PROBLEM TO WORK ON:
Please repeat exactly the lines below from the one containing "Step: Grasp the" down to the one containing "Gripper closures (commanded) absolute", both included, and nothing else.

MATERIAL SHOWN:
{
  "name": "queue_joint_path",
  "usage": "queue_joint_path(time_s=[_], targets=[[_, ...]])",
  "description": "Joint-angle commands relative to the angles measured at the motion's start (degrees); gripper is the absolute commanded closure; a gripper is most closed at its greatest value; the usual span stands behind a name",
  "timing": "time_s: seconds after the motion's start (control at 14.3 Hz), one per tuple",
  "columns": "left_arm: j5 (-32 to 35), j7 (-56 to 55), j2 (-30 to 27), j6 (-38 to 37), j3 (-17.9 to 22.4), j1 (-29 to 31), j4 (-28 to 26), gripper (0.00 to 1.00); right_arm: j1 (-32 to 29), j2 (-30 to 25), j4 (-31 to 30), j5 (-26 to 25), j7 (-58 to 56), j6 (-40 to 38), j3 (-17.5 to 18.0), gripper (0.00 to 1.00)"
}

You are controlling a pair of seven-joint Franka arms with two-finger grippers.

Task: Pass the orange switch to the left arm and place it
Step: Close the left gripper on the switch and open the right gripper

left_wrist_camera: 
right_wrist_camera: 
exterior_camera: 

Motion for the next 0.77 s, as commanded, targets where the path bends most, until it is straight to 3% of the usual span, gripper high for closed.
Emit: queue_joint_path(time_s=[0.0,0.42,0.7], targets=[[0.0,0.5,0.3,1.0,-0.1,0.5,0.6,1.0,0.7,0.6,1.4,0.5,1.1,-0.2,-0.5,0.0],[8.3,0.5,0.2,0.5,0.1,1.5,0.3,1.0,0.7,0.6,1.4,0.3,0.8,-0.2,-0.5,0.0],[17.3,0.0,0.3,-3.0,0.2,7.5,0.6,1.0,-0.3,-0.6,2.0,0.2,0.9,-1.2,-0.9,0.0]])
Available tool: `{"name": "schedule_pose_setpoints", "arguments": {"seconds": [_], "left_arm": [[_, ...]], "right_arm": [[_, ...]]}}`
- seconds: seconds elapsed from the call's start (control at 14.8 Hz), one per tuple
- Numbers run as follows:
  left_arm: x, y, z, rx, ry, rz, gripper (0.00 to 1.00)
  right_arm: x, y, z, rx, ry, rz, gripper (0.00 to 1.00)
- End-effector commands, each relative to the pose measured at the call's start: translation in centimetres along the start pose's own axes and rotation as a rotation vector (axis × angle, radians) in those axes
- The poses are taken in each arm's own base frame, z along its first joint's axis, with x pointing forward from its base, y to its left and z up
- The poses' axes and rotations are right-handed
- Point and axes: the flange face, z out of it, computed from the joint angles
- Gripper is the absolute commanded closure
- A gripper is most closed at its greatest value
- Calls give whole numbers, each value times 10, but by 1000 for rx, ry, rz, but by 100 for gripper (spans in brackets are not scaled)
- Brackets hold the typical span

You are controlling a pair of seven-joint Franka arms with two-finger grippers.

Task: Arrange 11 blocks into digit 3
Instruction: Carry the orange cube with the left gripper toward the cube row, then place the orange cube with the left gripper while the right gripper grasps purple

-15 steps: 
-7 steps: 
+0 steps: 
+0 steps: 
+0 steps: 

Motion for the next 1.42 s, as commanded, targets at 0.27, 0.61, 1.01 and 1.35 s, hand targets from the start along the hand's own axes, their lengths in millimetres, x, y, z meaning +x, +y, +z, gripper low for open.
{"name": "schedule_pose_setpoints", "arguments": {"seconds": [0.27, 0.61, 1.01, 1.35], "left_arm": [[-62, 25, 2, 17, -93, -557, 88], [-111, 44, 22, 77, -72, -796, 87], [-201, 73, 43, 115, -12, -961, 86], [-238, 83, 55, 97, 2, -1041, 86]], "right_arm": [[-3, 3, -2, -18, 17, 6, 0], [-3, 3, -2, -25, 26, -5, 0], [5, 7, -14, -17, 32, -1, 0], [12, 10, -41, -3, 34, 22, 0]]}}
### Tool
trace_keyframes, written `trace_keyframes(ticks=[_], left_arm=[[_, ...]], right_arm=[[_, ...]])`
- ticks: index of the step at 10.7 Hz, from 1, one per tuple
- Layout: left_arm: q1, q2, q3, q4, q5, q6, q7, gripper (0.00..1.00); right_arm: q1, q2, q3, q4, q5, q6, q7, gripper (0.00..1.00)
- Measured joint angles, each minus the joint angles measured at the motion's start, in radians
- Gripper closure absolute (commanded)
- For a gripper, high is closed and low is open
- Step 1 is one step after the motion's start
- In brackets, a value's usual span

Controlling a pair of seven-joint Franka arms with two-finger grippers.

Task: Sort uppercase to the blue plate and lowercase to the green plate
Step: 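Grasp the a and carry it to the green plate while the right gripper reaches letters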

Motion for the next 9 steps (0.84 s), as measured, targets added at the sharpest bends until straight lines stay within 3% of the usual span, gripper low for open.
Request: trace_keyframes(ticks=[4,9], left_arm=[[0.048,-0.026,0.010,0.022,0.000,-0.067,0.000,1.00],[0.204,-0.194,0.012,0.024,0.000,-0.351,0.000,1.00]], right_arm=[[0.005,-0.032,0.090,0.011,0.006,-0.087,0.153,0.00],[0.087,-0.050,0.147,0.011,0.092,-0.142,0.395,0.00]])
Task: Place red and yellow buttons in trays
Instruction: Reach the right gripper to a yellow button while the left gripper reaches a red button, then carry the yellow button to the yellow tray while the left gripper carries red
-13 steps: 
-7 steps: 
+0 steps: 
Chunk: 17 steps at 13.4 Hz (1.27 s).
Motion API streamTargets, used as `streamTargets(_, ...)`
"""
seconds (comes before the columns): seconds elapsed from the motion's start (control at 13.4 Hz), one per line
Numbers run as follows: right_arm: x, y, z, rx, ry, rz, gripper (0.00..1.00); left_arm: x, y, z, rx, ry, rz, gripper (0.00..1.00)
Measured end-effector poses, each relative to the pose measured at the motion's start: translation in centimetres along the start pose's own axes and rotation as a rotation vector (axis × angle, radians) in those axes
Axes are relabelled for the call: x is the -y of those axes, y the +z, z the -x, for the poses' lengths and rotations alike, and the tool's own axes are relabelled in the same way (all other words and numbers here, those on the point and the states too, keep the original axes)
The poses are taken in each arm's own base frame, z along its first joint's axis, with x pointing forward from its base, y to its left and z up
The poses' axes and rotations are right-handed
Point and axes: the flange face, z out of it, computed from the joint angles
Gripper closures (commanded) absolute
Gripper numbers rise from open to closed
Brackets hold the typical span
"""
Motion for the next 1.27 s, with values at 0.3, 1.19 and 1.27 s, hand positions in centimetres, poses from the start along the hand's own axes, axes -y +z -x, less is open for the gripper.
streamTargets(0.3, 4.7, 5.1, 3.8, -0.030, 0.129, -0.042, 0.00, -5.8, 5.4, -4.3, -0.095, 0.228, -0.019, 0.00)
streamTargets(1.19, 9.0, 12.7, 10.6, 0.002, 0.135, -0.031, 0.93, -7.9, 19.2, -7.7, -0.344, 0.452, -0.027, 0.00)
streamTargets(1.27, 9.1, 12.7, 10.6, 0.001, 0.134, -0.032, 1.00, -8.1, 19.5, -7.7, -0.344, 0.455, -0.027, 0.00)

ANSWER FOR THIS EXERCISE:
Step: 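Grasp the a and carry it to the green plate while the right gripper reaches letters
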
Motion for the next 9 steps (0.84 s), as measured, targets added at the sharpest bends until straight lines stay within 3% of the usual span, gripper low for open.
Request: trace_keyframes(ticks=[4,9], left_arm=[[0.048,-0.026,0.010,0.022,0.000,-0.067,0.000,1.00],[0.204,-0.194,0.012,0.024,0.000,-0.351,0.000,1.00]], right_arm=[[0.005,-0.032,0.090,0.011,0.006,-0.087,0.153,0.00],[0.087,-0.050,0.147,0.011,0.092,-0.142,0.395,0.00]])
Task: Place red and yellow buttons in trays
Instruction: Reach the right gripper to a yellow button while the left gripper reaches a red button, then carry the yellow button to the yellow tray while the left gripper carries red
-13 steps: 
-7 steps: 
+0 steps: 
Chunk: 17 steps at 13.4 Hz (1.27 s).
Motion API streamTargets, used as `streamTargets(_, ...)`
"""
seconds (comes before the columns): seconds elapsed from the motion's start (control at 13.4 Hz), one per line
Numbers run as follows: right_arm: x, y, z, rx, ry, rz, gripper (0.00..1.00); left_arm: x, y, z, rx, ry, rz, gripper (0.00..1.00)
Measured end-effector poses, each relative to the pose measured at the motion's start: translation in centimetres along the start pose's own axes and rotation as a rotation vector (axis × angle, radians) in those axes
Axes are relabelled for the call: x is the -y of those axes, y the +z, z the -x, for the poses' lengths and rotations alike, and the tool's own axes are relabelled in the same way (all other words and numbers here, those on the point and the states too, keep the original axes)
The poses are taken in each arm's own base frame, z along its first joint's axis, with x pointing forward from its base, y to its left and z up
The poses' axes and rotations are right-handed
Point and axes: the flange face, z out of it, computed from the joint angles
Gripper closures (commanded) absolute

What this exercise needed has been supplied.